Lord: A step below the royal family; probably controls a county and all cities/communities therein. All dukes/earls/knights in his territory are his armsmen.
King: The end all of the hierarchy; all knights/earls/dukes/lords are sworn to him and all armies are his. He may have generals (often the most experienced Lords) to advise him, and even if he follows their advice, his word is law.


----------



## T.Allen.Smith

Meyer said:


> Is it important to have a believable rank structure/organization in a fantasy setting?  How complex would various militaries be?  The US Army has (I believe) 24 total pay grades and pay varies based on time in service and time in grade as well.  I think that is only possible due to modern technology and record keeping.



Basic rank structures have been around for a long time. Not common in the medieval era but soon afterwards, especially with the later advent of standing armies.

In the US military we have 9 enlisted ranks, 5 warrant officer ranks, & 10 commissioned officer ranks. Most modern military forces follow a similar structure with some minor differences in title or nomenclature. 

Each rank has a corresponding pay grade. For example, a sergeant would be an E-5 pay grade. Pay grade provides a base pay amount which is adjusted from time in service (how long they've been in the military as a whole) & time in grade (how long they've been a sergeant). Pay grade however, has little to do with actual command authority other than assignment of rank.

Command authority begins at Corporal (E-4). It's the first rank as a non-commissioned officer (NCO). A corporal can charge a subordinate with disrespect, disobedience, or other violations of the Uniform Code of Military Justice. Corporals typically run 4-5 man fire teams. Sergeants run fire teams or squads. Staff Sergeants run squads or platoons. Staff Non-Commissioned Officers (Staff Sergeant through Sergeant Major) are another part of the rank structure. These ranks serve in platoon level billets as well as company, regiment, battalion, division, & command level billets. For example, a Command Sergeant Major is a billet. That individual would serve as the enlisted right-hand of the base commander...a general. Even senior officers don't want to piss off a Base Sergeant Major...they've got the C.O.'s ear and know how the military runs better than anyone.

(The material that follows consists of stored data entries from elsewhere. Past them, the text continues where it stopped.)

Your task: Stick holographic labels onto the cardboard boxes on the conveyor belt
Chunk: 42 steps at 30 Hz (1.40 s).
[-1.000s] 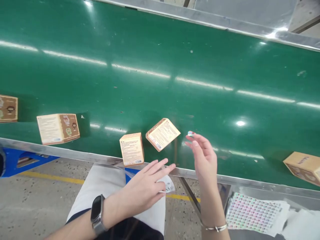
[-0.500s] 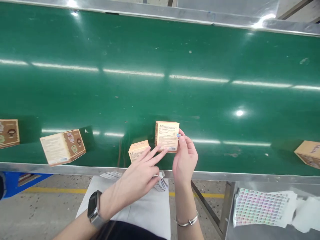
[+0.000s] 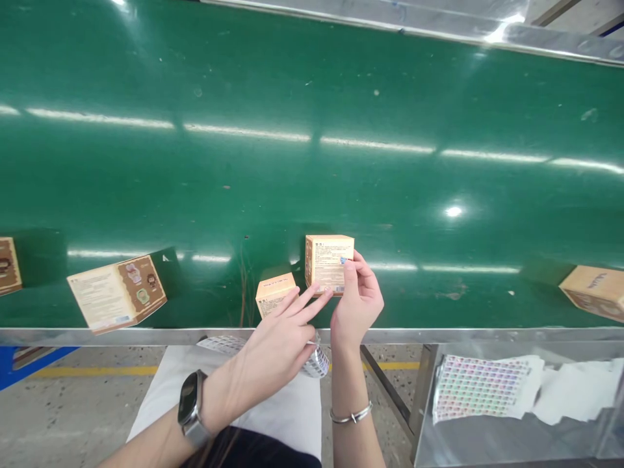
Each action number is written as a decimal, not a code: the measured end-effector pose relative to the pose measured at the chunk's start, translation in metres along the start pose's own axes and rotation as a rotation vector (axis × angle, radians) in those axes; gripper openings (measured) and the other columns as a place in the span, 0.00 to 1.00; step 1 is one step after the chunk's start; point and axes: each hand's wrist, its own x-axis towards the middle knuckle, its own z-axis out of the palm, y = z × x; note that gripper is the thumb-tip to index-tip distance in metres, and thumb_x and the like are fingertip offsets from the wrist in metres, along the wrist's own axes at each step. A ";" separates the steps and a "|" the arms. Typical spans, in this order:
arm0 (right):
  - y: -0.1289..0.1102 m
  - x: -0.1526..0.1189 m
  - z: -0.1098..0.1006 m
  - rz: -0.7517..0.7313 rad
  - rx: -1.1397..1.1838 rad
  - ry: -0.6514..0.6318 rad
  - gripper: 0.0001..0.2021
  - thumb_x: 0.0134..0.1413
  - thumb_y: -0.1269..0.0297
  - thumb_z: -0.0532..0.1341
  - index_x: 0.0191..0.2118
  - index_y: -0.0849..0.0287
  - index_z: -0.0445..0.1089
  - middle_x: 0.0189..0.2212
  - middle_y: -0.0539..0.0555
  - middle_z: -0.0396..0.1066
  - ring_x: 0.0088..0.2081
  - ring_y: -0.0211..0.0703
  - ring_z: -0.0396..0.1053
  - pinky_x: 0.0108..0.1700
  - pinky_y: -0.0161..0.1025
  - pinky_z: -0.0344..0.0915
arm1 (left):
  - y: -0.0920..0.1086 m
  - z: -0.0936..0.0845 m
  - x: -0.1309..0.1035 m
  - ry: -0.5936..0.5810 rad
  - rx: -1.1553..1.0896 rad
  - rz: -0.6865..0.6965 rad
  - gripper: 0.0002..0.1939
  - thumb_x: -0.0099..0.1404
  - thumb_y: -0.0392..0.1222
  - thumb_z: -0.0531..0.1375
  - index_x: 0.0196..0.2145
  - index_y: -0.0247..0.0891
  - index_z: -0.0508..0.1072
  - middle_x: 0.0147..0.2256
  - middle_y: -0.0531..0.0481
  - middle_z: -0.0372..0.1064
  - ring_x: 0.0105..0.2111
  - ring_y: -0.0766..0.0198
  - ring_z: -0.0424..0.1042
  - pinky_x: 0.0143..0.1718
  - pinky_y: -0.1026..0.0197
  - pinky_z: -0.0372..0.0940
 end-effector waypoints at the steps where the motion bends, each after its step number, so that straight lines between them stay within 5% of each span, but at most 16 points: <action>1: 0.001 0.000 0.001 -0.012 -0.013 0.009 0.10 0.54 0.57 0.66 0.30 0.59 0.72 0.45 0.60 0.78 0.47 0.52 0.76 0.47 0.48 0.73 | 0.000 0.000 0.000 0.000 -0.004 0.002 0.11 0.67 0.30 0.61 0.27 0.36 0.76 0.69 0.41 0.53 0.71 0.51 0.47 0.71 0.44 0.50; 6: 0.005 -0.003 0.008 -0.066 -0.086 0.092 0.11 0.53 0.56 0.67 0.33 0.57 0.69 0.44 0.60 0.77 0.46 0.51 0.76 0.50 0.50 0.72 | -0.002 -0.002 -0.001 -0.021 -0.029 0.003 0.12 0.68 0.29 0.59 0.28 0.35 0.76 0.69 0.39 0.53 0.71 0.50 0.47 0.71 0.44 0.49; 12: 0.005 0.004 0.011 -0.097 -0.176 0.192 0.19 0.60 0.55 0.62 0.52 0.55 0.58 0.38 0.56 0.76 0.41 0.48 0.77 0.47 0.49 0.73 | -0.008 -0.006 -0.002 -0.036 -0.084 0.037 0.11 0.68 0.28 0.59 0.28 0.35 0.76 0.70 0.40 0.52 0.71 0.49 0.47 0.71 0.43 0.49; 16: -0.011 -0.005 -0.019 -0.120 -0.271 0.182 0.13 0.61 0.52 0.61 0.44 0.56 0.65 0.35 0.55 0.75 0.35 0.46 0.76 0.42 0.45 0.74 | -0.011 -0.022 -0.031 -0.057 -0.301 0.103 0.09 0.67 0.30 0.60 0.31 0.37 0.78 0.60 0.42 0.71 0.64 0.50 0.66 0.66 0.48 0.60; 18: -0.018 -0.021 -0.040 -0.073 -0.371 0.058 0.14 0.58 0.50 0.65 0.33 0.57 0.69 0.26 0.52 0.73 0.26 0.43 0.73 0.34 0.42 0.73 | -0.012 -0.034 -0.054 -0.129 -0.469 0.022 0.07 0.65 0.32 0.63 0.32 0.40 0.80 0.44 0.47 0.82 0.46 0.56 0.80 0.50 0.60 0.71; 21: -0.016 -0.051 -0.057 0.109 -0.516 -0.375 0.18 0.52 0.47 0.68 0.34 0.58 0.73 0.31 0.57 0.77 0.28 0.47 0.76 0.27 0.40 0.74 | -0.017 -0.049 -0.089 -0.276 -0.571 -0.195 0.05 0.64 0.34 0.65 0.33 0.41 0.82 0.29 0.53 0.82 0.30 0.62 0.79 0.32 0.67 0.68; 23: -0.008 -0.069 -0.048 0.156 -0.481 -0.517 0.20 0.47 0.47 0.71 0.39 0.59 0.74 0.39 0.61 0.78 0.34 0.51 0.78 0.27 0.41 0.76 | -0.023 -0.055 -0.108 -0.269 -0.618 -0.314 0.05 0.64 0.36 0.64 0.34 0.40 0.83 0.30 0.52 0.82 0.29 0.63 0.78 0.29 0.69 0.65; 27: 0.006 -0.094 0.006 0.118 -0.420 -0.552 0.20 0.51 0.49 0.70 0.43 0.58 0.74 0.44 0.61 0.76 0.40 0.52 0.78 0.31 0.42 0.79 | -0.040 -0.065 -0.131 -0.163 -0.719 -0.453 0.07 0.62 0.37 0.62 0.31 0.37 0.82 0.28 0.50 0.81 0.28 0.63 0.76 0.30 0.68 0.65; 31: -0.011 -0.103 0.048 0.046 -0.389 -0.609 0.18 0.57 0.49 0.66 0.45 0.57 0.74 0.46 0.60 0.76 0.46 0.52 0.76 0.39 0.44 0.78 | -0.054 -0.075 -0.146 0.002 -0.788 -0.556 0.10 0.62 0.39 0.60 0.35 0.37 0.83 0.34 0.48 0.83 0.33 0.59 0.78 0.32 0.65 0.68; 35: -0.044 -0.110 0.047 -0.190 -0.502 -0.877 0.11 0.64 0.54 0.62 0.44 0.52 0.76 0.44 0.56 0.78 0.44 0.49 0.77 0.42 0.43 0.76 | -0.066 -0.084 -0.159 0.119 -0.780 -0.579 0.12 0.64 0.40 0.59 0.34 0.36 0.84 0.31 0.47 0.82 0.30 0.59 0.78 0.30 0.64 0.68; 38: -0.062 -0.123 0.042 -0.257 -0.549 -1.125 0.06 0.63 0.58 0.64 0.41 0.51 0.76 0.37 0.51 0.78 0.38 0.45 0.77 0.34 0.37 0.74 | -0.072 -0.091 -0.168 0.209 -0.773 -0.573 0.11 0.63 0.41 0.60 0.32 0.37 0.84 0.28 0.48 0.81 0.28 0.61 0.76 0.26 0.65 0.67; 42: -0.070 -0.143 0.053 -0.373 -0.570 -1.133 0.08 0.67 0.64 0.60 0.34 0.54 0.72 0.29 0.49 0.75 0.28 0.39 0.73 0.29 0.34 0.70 | -0.076 -0.095 -0.175 0.281 -0.989 -0.580 0.07 0.56 0.42 0.67 0.31 0.37 0.83 0.30 0.47 0.82 0.30 0.58 0.79 0.30 0.62 0.72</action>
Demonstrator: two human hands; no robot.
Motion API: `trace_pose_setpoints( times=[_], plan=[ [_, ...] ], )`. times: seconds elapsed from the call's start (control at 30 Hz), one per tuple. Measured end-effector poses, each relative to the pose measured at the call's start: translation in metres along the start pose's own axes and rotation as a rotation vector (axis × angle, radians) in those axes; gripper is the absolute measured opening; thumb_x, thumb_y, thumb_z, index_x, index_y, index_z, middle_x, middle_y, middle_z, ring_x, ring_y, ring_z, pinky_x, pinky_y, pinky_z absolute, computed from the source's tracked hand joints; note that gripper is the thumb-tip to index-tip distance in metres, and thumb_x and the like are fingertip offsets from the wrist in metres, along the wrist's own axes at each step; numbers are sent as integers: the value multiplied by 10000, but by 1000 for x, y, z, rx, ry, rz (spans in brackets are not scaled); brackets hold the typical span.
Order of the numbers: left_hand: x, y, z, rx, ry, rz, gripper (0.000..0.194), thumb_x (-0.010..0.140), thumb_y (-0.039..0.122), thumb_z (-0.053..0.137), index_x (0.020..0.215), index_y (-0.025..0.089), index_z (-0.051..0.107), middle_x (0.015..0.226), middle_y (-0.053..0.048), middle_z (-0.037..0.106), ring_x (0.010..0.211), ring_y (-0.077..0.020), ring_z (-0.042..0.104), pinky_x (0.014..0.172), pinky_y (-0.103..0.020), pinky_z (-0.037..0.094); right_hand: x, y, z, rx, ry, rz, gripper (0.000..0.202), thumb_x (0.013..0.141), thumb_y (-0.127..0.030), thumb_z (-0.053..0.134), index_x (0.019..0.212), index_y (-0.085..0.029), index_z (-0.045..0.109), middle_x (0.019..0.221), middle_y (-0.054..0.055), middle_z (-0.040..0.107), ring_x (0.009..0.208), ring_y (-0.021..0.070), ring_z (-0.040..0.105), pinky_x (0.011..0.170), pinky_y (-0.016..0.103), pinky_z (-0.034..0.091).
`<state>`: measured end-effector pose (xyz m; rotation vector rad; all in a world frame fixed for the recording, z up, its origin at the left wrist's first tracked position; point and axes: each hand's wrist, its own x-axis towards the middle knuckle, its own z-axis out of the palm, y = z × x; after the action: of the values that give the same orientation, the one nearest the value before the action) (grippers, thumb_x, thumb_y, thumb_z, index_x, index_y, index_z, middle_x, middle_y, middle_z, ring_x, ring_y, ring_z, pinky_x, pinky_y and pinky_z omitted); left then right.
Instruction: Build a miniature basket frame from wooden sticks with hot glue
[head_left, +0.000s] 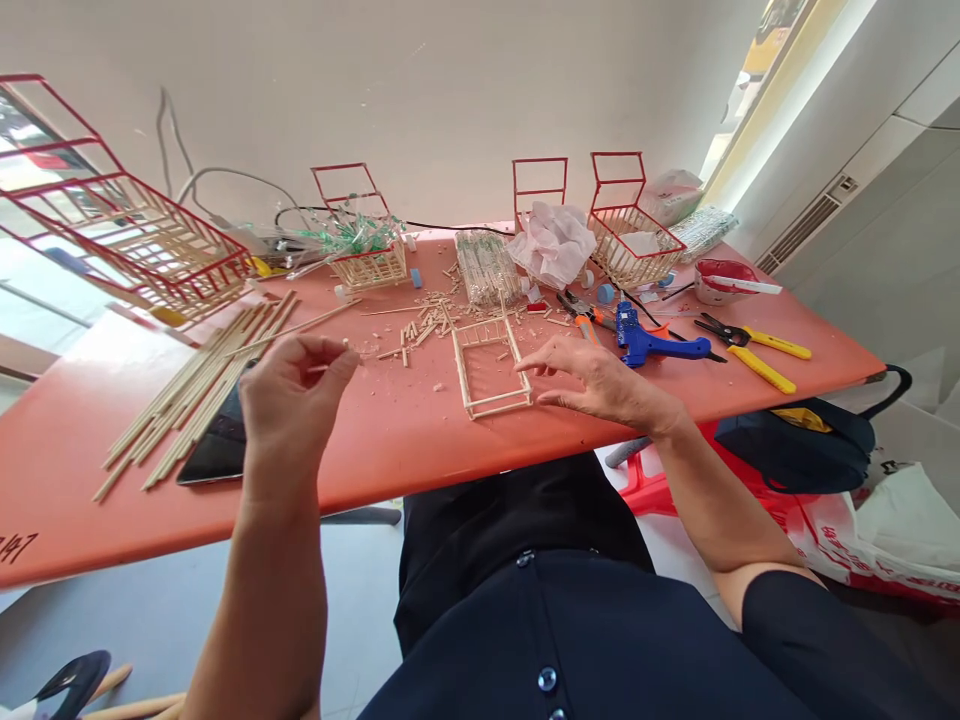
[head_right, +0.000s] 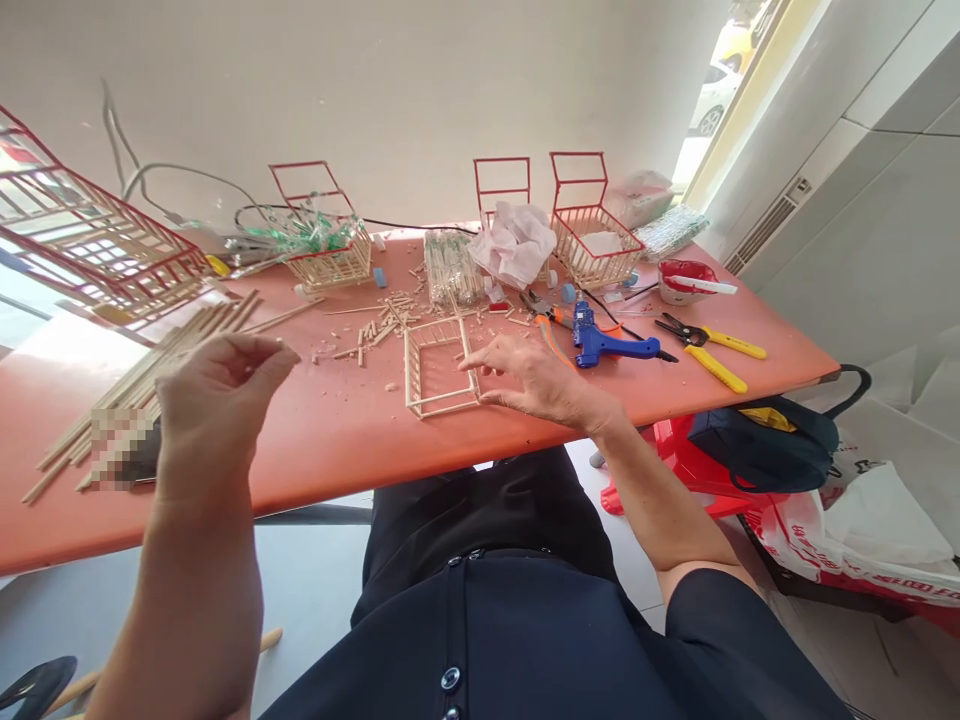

Billets are important to understand. A billet is a rank within a rank. For example, within a squad there could be 2 sergeants. Only one of those will be the squad leader. The other serves in a subservient position to the squad leader as a fire team leader. Billets are very important in the military. A sentry on post outranks everyone else at that post...even a general. This is granted due to the importance of the sentries role and the need for security personnel to wield authority. Still, you don't see many sentries chewing out sergeant majors....but the billet is understood by all. Similarly, a helicopter pilot might be a captain. That captain may be flying senior officers around. Concerning command of the vehicle though, the captain is in charge. It's his/her billet. I once saw a range officer (a warrant officer) throw a full colonel off the rifle range because the colonel was a repeat safety violator. Rank didn't matter...billet did. 

Within fiction, a well-designed rank structure can give an air of realism to any military fiction, even sci-fi & fantasy. The naming of each rank, in my opinion, is less important than the structure and levels of detail (like a comprehension of billets).


----------



## Devor

I'm with T.Allen.Smith on the important of ranks, but it depends.  A standing city guard would have a good rank structure, but a recently conscripted army or a militia really wouldn't.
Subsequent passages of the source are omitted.